> **Exercise directions**
Take the material below and output exactly the run of lines from the one containing "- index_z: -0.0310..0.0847" down to the one containing "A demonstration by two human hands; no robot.", with both included.

> **Given material**
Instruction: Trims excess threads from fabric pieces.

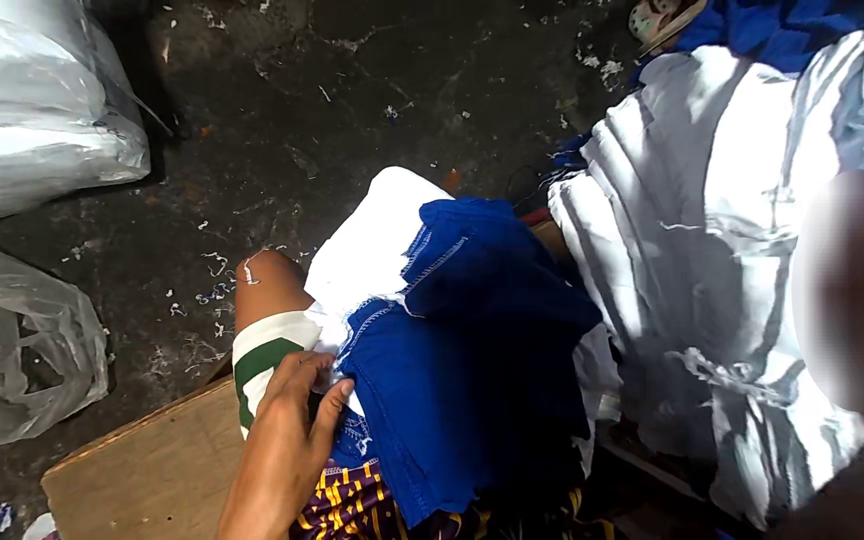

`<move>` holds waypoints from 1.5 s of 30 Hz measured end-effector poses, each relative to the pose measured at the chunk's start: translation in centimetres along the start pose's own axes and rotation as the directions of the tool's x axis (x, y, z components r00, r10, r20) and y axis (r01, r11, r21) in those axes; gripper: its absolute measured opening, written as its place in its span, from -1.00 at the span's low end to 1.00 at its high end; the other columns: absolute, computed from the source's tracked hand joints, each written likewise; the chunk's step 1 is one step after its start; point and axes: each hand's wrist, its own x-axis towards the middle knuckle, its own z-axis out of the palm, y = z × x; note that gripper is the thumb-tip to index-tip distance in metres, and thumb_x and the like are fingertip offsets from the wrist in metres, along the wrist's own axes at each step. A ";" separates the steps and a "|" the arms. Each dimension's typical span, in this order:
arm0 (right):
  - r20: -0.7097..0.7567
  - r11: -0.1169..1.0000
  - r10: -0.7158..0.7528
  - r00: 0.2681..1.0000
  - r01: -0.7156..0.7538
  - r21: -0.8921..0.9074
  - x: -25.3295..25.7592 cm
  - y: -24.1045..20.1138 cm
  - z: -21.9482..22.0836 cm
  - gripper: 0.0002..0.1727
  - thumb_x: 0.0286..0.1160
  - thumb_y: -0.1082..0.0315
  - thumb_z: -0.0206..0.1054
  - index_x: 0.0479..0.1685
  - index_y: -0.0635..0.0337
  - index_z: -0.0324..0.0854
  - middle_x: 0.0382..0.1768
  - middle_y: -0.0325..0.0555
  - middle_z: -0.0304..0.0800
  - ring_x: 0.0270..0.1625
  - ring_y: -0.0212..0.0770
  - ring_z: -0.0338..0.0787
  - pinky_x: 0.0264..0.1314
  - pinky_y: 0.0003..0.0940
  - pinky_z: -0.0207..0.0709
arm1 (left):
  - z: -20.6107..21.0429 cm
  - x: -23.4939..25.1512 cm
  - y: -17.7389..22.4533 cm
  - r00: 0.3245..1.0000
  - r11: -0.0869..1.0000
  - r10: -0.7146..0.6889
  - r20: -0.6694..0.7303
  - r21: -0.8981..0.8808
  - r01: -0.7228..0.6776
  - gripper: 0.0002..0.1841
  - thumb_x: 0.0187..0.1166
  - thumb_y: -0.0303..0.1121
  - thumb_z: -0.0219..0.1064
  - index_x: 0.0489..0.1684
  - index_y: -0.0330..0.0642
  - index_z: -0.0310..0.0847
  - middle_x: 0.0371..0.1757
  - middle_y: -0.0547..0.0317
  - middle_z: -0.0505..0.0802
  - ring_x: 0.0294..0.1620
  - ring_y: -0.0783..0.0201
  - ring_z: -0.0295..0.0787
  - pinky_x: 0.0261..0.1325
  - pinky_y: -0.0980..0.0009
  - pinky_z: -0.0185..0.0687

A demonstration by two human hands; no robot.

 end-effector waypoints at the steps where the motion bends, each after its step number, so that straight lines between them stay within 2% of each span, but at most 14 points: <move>1: 0.000 0.998 -0.060 0.998 0.060 -0.011 -0.8 -2.6 2.4 -0.73 0.76 0.12 0.21 0.09 0.12 0.59 -0.37 -0.43 0.58 -0.51 -0.65 0.49 -0.49 -0.63 0.42 | 0.4 0.1 0.1 1.000 1.000 -0.023 0.004 -0.018 0.023 -0.59 0.59 0.09 0.21 -0.09 -0.04 0.80 -0.05 0.30 0.78 -0.14 0.47 0.76 -0.09 0.50 0.74; 6: 0.354 0.929 -0.340 0.871 0.253 0.271 -6.1 -8.0 12.0 -0.72 0.69 0.07 0.27 -0.24 0.06 0.70 -0.52 -0.35 0.67 -0.53 -0.53 0.60 -0.55 -0.62 0.49 | 1.0 -0.1 0.7 0.988 0.983 -0.060 -0.142 -0.179 0.034 -0.79 0.52 -0.19 0.28 -0.44 0.01 0.77 -0.20 0.43 0.83 -0.24 0.66 0.74 -0.20 0.69 0.69; 9: 0.410 0.866 -0.499 0.763 0.428 0.258 -8.0 -8.4 14.4 -0.70 0.68 0.09 0.23 -0.30 0.10 0.65 -0.55 -0.21 0.64 -0.61 -0.32 0.61 -0.68 -0.45 0.40 | 0.3 -0.4 1.4 0.978 0.946 -0.066 -0.199 -0.324 -0.002 -0.83 0.47 -0.29 0.30 -0.49 -0.02 0.75 -0.20 0.39 0.85 -0.26 0.65 0.76 -0.24 0.71 0.69; 11: 0.404 0.873 -0.487 0.775 0.439 0.211 -7.8 -8.4 14.4 -0.68 0.69 0.07 0.23 -0.31 0.10 0.66 -0.55 -0.23 0.66 -0.60 -0.32 0.63 -0.67 -0.45 0.42 | -0.5 -0.5 1.9 0.977 0.898 -0.090 -0.194 -0.441 -0.005 -0.84 0.49 -0.33 0.30 -0.49 0.00 0.74 -0.22 0.42 0.86 -0.31 0.60 0.77 -0.25 0.67 0.73; 16: 0.353 0.924 -0.357 0.865 0.382 -0.002 -3.9 -7.0 13.7 -0.66 0.64 0.02 0.24 -0.25 0.08 0.72 -0.54 -0.32 0.65 -0.59 -0.38 0.63 -0.64 -0.42 0.50 | -0.5 1.1 2.1 0.962 0.979 -0.059 -0.268 -0.205 0.003 -0.76 0.63 -0.21 0.22 -0.11 -0.14 0.74 -0.07 0.31 0.77 -0.18 0.58 0.74 -0.12 0.61 0.72; 19: 0.384 0.926 -0.328 0.863 0.373 -0.047 -2.0 -6.1 14.2 -0.61 0.71 -0.04 0.16 -0.19 0.07 0.69 -0.54 -0.34 0.59 -0.58 -0.38 0.59 -0.63 -0.43 0.45 | 0.6 2.7 4.0 0.980 0.997 0.070 -0.187 0.000 -0.071 -0.58 0.63 -0.10 0.29 0.19 -0.28 0.74 0.18 -0.03 0.78 0.05 0.14 0.79 0.06 0.16 0.76; 22: 0.459 0.926 -0.294 0.838 0.368 -0.080 -2.0 -5.7 15.6 -0.64 0.68 0.00 0.23 -0.15 0.11 0.71 -0.48 -0.25 0.66 -0.50 -0.26 0.70 -0.55 -0.28 0.57 | 1.4 3.8 4.6 1.000 0.996 0.010 0.015 0.090 -0.011 -0.56 0.62 -0.14 0.40 0.26 -0.33 0.71 0.14 -0.14 0.76 0.08 -0.09 0.77 0.13 -0.06 0.72; 24: 0.450 0.914 -0.297 0.842 0.387 -0.123 -2.2 -5.2 16.6 -0.70 0.59 0.08 0.33 -0.15 0.14 0.74 -0.42 -0.18 0.74 -0.47 -0.18 0.78 -0.54 -0.18 0.64 | 0.8 4.1 3.6 0.996 0.999 -0.047 0.079 0.027 0.045 -0.65 0.64 -0.13 0.37 0.16 -0.21 0.76 -0.04 0.05 0.83 -0.06 0.11 0.82 0.06 0.04 0.76; 26: 0.415 0.899 -0.315 0.854 0.408 -0.158 -2.6 -4.7 16.9 -0.73 0.52 0.10 0.35 -0.17 0.12 0.74 -0.41 -0.20 0.74 -0.51 -0.21 0.76 -0.60 -0.23 0.60 | 0.4 3.4 2.1 0.999 0.998 -0.037 0.025 -0.057 0.038 -0.77 0.63 -0.13 0.32 -0.12 -0.05 0.80 -0.31 0.31 0.85 -0.29 0.40 0.81 -0.18 0.30 0.78; 29: 0.420 0.901 -0.331 0.845 0.415 -0.125 -2.6 -4.6 16.8 -0.73 0.56 0.12 0.32 -0.13 0.14 0.74 -0.39 -0.19 0.74 -0.51 -0.22 0.74 -0.59 -0.25 0.59 | -0.5 1.5 1.1 0.997 0.987 -0.070 -0.028 -0.147 0.065 -0.78 0.59 -0.06 0.30 -0.28 0.09 0.77 -0.48 0.54 0.77 -0.50 0.62 0.69 -0.44 0.60 0.64; 34: 0.402 0.937 -0.322 0.857 0.227 0.266 -3.3 -7.4 15.5 -0.77 0.61 0.14 0.28 -0.35 0.04 0.67 -0.65 -0.47 0.48 -0.64 -0.63 0.43 -0.64 -0.72 0.32 | -1.9 -0.2 1.9 0.987 0.819 -0.161 0.001 -0.559 0.134 -0.83 0.56 -0.34 0.33 -0.06 -0.13 0.80 -0.54 0.38 0.80 -0.68 0.53 0.63 -0.62 0.64 0.57; 37: 0.453 0.908 -0.363 0.814 0.199 0.369 -5.1 -9.1 16.1 -0.72 0.63 0.12 0.30 -0.37 0.10 0.66 -0.65 -0.35 0.52 -0.61 -0.51 0.48 -0.59 -0.61 0.36 | -2.2 -0.2 2.2 0.983 0.754 -0.181 0.011 -0.641 0.146 -0.76 0.56 -0.44 0.28 0.09 -0.23 0.76 -0.52 0.29 0.82 -0.65 0.46 0.68 -0.57 0.62 0.63; 41: 0.487 0.909 -0.386 0.784 0.232 0.347 -6.2 -9.5 17.7 -0.70 0.65 0.10 0.28 -0.30 0.13 0.70 -0.55 -0.25 0.65 -0.51 -0.40 0.63 -0.50 -0.51 0.49 | -1.5 0.0 1.9 0.984 0.904 -0.139 -0.111 -0.420 0.080 -0.86 0.55 -0.37 0.30 -0.18 -0.13 0.79 -0.60 0.44 0.79 -0.69 0.56 0.69 -0.62 0.65 0.64; 45: 0.526 0.924 -0.360 0.771 0.216 0.316 -5.9 -9.3 17.9 -0.71 0.66 0.09 0.25 -0.33 0.07 0.67 -0.59 -0.34 0.54 -0.55 -0.47 0.54 -0.54 -0.57 0.40 | -0.9 -0.6 1.6 0.970 0.991 -0.112 -0.217 -0.095 0.094 -0.78 0.61 -0.22 0.25 -0.32 -0.06 0.78 -0.60 0.48 0.77 -0.69 0.60 0.68 -0.63 0.60 0.65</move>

> **Solution to this task**
  - index_z: -0.0310..0.0847
  - middle_x: 0.0371..0.1757
  - middle_y: -0.0547..0.0317
  - middle_z: -0.0505..0.0802
  - ring_x: 0.0294..0.1620
  - ring_y: -0.0783..0.0201
  - ring_z: -0.0295..0.0787
  - pinky_x: 0.0261..0.1325
  - pinky_y: -0.0980..0.0009
  - pinky_z: -0.0185..0.0687

A demonstration by two human hands; no robot.

The required output has been given in full.